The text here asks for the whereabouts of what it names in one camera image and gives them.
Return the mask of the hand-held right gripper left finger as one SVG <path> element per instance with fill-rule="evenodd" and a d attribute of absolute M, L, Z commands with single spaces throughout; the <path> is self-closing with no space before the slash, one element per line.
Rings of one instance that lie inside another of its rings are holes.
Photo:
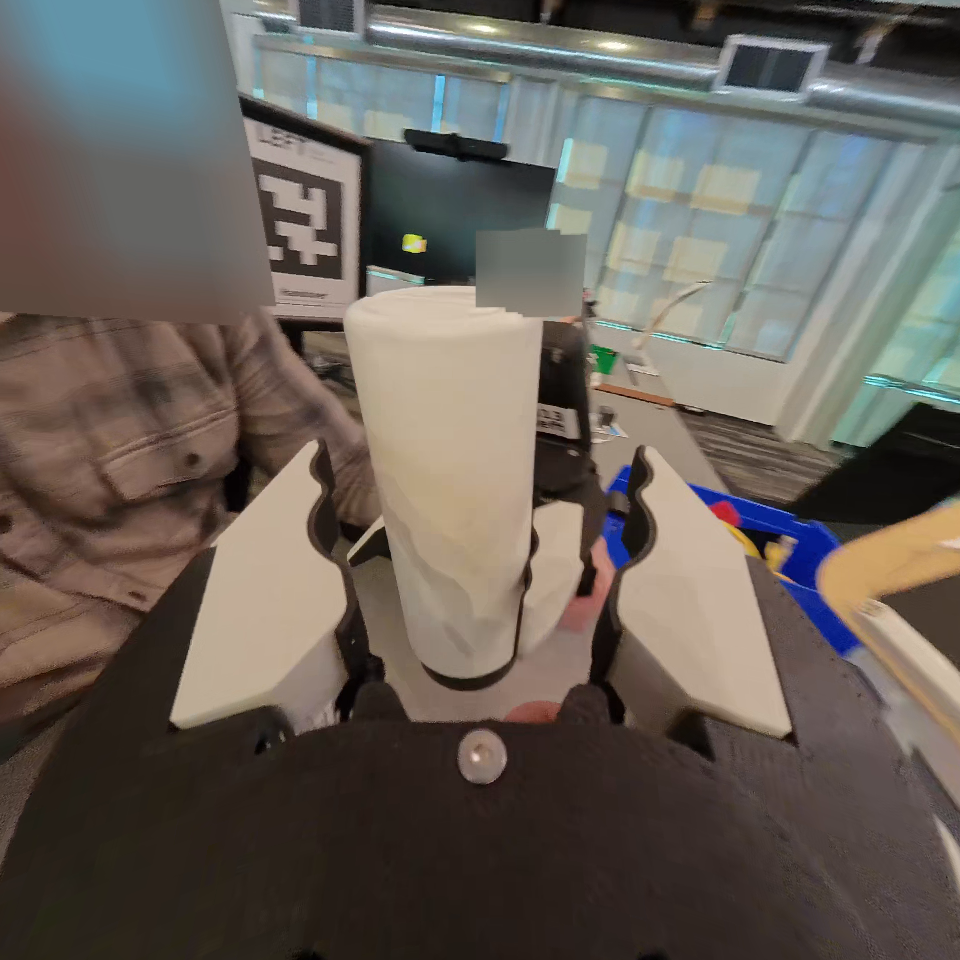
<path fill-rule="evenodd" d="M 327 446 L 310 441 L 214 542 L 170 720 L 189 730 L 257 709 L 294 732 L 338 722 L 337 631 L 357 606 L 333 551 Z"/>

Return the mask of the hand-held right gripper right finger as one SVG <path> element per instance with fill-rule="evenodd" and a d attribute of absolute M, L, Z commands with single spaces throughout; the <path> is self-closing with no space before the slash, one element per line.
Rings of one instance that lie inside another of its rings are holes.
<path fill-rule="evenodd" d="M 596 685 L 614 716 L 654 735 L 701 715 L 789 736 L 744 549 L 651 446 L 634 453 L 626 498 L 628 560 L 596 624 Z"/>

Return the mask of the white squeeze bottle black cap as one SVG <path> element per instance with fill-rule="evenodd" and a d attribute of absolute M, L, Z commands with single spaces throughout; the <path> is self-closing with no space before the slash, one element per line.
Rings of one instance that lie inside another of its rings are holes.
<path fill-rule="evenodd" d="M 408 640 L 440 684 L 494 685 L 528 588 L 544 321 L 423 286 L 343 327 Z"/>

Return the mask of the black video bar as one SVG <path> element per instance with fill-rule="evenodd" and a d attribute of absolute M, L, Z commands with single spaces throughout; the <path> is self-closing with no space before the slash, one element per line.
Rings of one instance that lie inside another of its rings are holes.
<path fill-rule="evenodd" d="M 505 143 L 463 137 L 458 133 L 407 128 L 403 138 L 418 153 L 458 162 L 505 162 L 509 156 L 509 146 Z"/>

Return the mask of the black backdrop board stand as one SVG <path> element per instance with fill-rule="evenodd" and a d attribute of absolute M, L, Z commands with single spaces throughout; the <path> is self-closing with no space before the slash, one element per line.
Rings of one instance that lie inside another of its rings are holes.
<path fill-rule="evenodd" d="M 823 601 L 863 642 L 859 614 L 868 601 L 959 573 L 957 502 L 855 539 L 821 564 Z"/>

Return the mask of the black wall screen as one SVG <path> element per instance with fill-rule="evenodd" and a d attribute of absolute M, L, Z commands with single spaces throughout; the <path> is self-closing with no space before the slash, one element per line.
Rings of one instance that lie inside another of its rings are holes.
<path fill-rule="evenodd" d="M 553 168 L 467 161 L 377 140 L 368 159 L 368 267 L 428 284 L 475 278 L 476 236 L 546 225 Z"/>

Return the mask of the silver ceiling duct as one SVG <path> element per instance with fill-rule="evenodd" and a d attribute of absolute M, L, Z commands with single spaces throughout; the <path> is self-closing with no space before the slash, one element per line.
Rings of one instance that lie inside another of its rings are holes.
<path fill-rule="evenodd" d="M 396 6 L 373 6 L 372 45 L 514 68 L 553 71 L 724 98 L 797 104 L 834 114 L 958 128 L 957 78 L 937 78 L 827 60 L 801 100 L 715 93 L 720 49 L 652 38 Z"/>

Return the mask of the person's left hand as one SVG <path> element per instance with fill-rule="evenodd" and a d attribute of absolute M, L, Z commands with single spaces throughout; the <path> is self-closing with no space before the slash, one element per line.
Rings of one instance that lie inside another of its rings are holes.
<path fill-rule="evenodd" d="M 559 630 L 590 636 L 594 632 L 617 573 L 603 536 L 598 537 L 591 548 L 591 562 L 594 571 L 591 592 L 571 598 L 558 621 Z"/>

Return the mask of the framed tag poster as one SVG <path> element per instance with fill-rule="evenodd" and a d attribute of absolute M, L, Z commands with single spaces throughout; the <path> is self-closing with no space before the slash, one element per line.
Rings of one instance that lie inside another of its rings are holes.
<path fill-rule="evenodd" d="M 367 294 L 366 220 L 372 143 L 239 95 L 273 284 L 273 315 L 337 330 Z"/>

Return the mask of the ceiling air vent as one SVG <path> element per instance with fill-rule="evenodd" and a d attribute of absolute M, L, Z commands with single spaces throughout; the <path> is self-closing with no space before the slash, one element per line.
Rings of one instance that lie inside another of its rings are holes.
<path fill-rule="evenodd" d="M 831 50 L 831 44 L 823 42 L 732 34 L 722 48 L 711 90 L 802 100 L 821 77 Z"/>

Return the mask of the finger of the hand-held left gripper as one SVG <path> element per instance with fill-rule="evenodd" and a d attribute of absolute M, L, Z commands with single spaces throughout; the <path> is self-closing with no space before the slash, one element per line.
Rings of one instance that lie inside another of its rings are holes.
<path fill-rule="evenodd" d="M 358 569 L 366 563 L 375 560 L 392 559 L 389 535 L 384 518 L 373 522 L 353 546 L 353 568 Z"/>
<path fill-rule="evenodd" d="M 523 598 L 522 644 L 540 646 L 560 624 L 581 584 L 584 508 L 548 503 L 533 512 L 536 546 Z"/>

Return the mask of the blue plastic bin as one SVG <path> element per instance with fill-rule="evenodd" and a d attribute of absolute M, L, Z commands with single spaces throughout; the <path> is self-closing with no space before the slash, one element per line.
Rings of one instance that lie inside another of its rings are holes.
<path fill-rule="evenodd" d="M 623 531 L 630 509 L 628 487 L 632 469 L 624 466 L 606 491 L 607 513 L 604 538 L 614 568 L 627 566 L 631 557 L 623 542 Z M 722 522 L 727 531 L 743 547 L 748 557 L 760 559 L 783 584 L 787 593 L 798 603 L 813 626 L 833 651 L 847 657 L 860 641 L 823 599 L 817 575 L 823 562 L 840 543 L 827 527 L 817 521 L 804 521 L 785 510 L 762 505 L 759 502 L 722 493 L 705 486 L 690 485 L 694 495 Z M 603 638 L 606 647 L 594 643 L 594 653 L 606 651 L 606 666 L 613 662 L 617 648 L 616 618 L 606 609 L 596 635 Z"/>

YOUR ASSIGNMENT.
Look above for every line with the word "hand" and copy it.

ANSWER SECTION.
Return the mask of the hand-held right gripper left finger as one SVG <path> element per instance with fill-rule="evenodd" and a d attribute of absolute M, L, Z commands with single spaces throughout; the <path> is self-closing with no space before the slash, one element per line.
Return the mask of the hand-held right gripper right finger as one SVG <path> element per instance with fill-rule="evenodd" and a d attribute of absolute M, L, Z commands with single spaces throughout; the <path> is self-closing with no space before the slash, one element per line.
Return the mask of the person's left hand as one SVG <path> element per instance with fill-rule="evenodd" and a d attribute of absolute M, L, Z commands with single spaces throughout; the <path> is self-closing with no space before the slash, one element per line.
Return the mask of the finger of the hand-held left gripper as one SVG <path> element per instance with fill-rule="evenodd" and a d attribute of absolute M, L, Z commands with single spaces throughout; the <path> is self-closing with no space before the slash, one element per line.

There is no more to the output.